With this in mind, World Cup holders Australia are leaving little to chance, the bulk of their squad arriving in the United Kingdom two weeks before the opening fixture – that’s longer than they have in situ before some Test tours. This deliberate preparation is evidenced as well by the intensity of training, both Glenn Maxwell and Matthew Wade hit by bouncers at Lord’s on Wednesday.
There should be a lot of tired boys in Steve Smith’s squad, not least the captain. From the ferocity of the Border-Gavaskar Trophy to the relentless demands of the IPL, for the captain and his deputy, David Warner, their Indian excursions totalled four months.
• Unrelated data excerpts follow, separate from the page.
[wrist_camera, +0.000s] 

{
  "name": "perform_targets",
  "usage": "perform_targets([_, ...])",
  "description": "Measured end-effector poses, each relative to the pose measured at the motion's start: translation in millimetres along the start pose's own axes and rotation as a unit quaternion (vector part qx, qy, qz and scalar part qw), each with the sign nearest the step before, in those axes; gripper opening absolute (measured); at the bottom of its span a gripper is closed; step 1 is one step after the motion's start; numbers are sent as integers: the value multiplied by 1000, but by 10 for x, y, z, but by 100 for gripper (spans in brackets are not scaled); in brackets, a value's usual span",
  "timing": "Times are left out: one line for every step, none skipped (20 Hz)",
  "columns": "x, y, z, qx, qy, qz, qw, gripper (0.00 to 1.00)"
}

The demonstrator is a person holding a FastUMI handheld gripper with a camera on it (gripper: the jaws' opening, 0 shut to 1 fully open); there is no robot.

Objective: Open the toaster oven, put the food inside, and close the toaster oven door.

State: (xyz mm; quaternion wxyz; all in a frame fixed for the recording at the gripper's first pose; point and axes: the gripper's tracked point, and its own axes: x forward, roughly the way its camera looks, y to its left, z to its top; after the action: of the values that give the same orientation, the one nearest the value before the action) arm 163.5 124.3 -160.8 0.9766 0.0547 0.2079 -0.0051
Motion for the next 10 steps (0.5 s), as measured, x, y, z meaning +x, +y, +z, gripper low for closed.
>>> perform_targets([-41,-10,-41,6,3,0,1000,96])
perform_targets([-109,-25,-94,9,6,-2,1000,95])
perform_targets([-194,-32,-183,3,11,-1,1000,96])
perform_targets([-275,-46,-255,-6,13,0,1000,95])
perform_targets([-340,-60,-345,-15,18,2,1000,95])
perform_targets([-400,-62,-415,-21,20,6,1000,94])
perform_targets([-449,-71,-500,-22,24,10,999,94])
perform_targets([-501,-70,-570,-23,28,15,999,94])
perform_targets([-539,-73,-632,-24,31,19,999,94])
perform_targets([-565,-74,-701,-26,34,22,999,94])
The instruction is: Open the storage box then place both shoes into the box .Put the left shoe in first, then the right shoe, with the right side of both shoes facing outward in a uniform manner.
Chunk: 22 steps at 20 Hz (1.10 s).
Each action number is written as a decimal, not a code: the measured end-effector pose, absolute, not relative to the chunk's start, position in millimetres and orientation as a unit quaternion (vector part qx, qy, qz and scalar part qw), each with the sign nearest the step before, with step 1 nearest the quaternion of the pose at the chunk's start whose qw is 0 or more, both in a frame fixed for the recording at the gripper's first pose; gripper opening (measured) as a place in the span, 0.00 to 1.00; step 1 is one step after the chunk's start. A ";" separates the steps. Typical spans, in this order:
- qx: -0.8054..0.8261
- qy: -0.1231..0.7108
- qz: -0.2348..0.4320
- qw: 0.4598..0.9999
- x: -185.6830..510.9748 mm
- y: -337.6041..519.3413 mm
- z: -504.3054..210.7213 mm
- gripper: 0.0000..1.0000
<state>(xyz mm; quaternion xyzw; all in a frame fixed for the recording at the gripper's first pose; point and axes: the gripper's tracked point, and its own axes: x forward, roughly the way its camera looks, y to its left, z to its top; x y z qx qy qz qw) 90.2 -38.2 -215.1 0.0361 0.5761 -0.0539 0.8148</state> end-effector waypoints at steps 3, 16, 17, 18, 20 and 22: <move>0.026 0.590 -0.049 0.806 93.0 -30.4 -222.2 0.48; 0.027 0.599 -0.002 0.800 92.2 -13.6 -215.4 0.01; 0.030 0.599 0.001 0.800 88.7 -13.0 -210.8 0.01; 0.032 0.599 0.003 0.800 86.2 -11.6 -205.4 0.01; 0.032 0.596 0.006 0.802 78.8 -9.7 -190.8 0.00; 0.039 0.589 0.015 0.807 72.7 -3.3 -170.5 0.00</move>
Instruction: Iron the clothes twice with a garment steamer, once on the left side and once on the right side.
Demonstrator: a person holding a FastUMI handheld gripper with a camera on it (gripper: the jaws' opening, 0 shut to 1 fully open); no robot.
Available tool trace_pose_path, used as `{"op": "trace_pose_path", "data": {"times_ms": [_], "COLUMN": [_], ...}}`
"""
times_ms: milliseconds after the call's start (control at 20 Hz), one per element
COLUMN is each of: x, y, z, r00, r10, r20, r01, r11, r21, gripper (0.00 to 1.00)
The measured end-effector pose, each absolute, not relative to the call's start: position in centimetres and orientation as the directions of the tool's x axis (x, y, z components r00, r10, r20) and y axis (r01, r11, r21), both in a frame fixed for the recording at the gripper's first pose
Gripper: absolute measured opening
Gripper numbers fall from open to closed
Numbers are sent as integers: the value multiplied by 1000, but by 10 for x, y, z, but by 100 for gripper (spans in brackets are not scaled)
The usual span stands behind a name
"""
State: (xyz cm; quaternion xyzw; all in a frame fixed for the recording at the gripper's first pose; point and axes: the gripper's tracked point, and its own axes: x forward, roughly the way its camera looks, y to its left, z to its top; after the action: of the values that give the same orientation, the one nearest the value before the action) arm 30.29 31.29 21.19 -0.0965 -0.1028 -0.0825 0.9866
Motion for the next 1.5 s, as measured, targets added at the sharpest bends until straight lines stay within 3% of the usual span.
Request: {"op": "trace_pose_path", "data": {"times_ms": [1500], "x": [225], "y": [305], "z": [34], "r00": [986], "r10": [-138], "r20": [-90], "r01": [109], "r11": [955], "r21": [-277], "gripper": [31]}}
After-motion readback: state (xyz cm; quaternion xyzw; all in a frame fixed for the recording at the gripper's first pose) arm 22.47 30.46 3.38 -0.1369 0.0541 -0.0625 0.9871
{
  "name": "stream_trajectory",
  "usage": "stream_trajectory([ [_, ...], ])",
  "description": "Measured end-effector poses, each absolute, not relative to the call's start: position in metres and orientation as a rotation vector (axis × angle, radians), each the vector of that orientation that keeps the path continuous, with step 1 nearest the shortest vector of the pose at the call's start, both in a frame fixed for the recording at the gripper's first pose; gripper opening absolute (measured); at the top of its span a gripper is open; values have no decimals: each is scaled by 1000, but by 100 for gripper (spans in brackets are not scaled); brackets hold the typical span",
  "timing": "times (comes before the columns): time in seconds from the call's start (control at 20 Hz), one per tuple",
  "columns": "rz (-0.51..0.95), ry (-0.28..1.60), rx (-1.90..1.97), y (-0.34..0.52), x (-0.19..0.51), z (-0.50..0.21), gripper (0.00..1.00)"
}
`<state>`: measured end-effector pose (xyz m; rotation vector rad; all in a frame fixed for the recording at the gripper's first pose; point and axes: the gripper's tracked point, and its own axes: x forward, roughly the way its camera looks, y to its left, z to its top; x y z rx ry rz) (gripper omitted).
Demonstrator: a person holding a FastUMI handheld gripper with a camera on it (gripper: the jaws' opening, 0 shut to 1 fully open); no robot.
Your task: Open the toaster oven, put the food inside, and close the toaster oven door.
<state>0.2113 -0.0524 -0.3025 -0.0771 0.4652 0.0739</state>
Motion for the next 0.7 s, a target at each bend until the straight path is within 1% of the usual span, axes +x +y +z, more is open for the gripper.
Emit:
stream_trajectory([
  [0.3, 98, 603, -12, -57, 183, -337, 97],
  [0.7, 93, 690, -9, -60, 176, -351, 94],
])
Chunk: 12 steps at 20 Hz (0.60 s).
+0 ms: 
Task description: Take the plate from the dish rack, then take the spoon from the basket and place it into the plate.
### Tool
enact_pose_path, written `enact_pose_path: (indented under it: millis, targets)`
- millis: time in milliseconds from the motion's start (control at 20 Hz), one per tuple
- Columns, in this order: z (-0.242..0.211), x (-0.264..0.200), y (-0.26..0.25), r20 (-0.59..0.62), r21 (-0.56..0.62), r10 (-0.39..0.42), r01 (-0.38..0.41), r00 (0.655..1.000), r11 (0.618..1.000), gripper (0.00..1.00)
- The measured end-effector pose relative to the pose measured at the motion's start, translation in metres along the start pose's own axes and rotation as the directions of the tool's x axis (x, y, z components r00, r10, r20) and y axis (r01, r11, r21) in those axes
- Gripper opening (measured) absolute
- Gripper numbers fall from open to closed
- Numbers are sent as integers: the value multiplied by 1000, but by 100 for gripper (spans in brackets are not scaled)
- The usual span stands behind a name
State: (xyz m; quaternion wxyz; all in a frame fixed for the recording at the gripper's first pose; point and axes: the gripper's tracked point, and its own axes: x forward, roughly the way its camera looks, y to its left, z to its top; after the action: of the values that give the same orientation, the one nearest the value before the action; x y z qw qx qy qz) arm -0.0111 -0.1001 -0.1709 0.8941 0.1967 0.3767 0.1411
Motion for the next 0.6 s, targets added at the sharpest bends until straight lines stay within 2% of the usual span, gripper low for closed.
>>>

But Smith told media in his arrival press conference on Wednesday that he is “feeling pretty good” after bouncing into London two days after losing the IPL final on Sunday.
“It's a relatively quick tournament and all the guys know we have a break after this series and we have to go as hard as we can,” he said. “The big trophies only come around every two years and we want to keep up our white-ball record.”
They have landed with more questions than obvious answers about their batting line-up. Good questions albeit, such as who will partner Warner at the top of the order, credible cases able to be made for Aaron Finch, Travis Head or Chris Lynn. Practice matches against Sri Lanka today, then Pakistan on Monday at Birmingham, Smith says, will sort that out before their opener, a Trans-Tasman clash with New Zealand, a week-Saturday.
“We’ve obviously got a few options there,” Smith said. “So it could depend on how those guys go in these two practice matches.”
England – whose own preparation included a camp in Spain before three official ODIs against South Africa – are deserved favourites. Smith says he doesn’t care, acknowledging their strength but also those many other sides. Even so, no-one in Camp Australia is naïve to the effect it could have to knock a highly-fancied England off with an Ashes series around the corner.
Predictably, Warner was more forthright addressing this topic. “The psychological blow will be fantastic if we can get the upper hand on them because we definitely know they are a team to beat,” he says. “You look at their team and they bat down to 11, and they have got great bowling.”
On that bowling front, what Australia bring to the party themselves is their fabled ‘Fab Four’. Namely: Mitchell Starc, Pat Cummins, Josh Hazlewood and James Pattinson. Never have these fast bowlers – legitimate express pace in the case of three of them, boasting deliveries clocked between 95 and 100 mph – featured in the same squad, let alone the same XI. Once again, that Ashes narrative is compelling.
“It’s phenomenal to have these four unbelievable quicks,” Warner says. “You look at their ages as well, and that they’re are all clever-thinking bowlers, swinging the ball. That is a massive asset in Australia and England.”
Warner too is in the rarest of form in this mode of the international game, tallying eight centuries in the last 12 months alone. But he believes that his job is to set the tempo for those around him rather than winning games himself.
“I know my job at the top of the order is crucial for the follow-on effect,” he explains. “We see this as a team; we don’t go out there as individuals.”
The backdrop to everything the Australians do and say for now is the ongoing distraction of the pay dispute at home that gets more rugged by the news cycle. Upon arrival in England, coach Darren Lehmann brought his players together to have an open discussion about the topic. With the stakes so high, it’s unavoidably a story bigger than what is happening on the field, for now at least.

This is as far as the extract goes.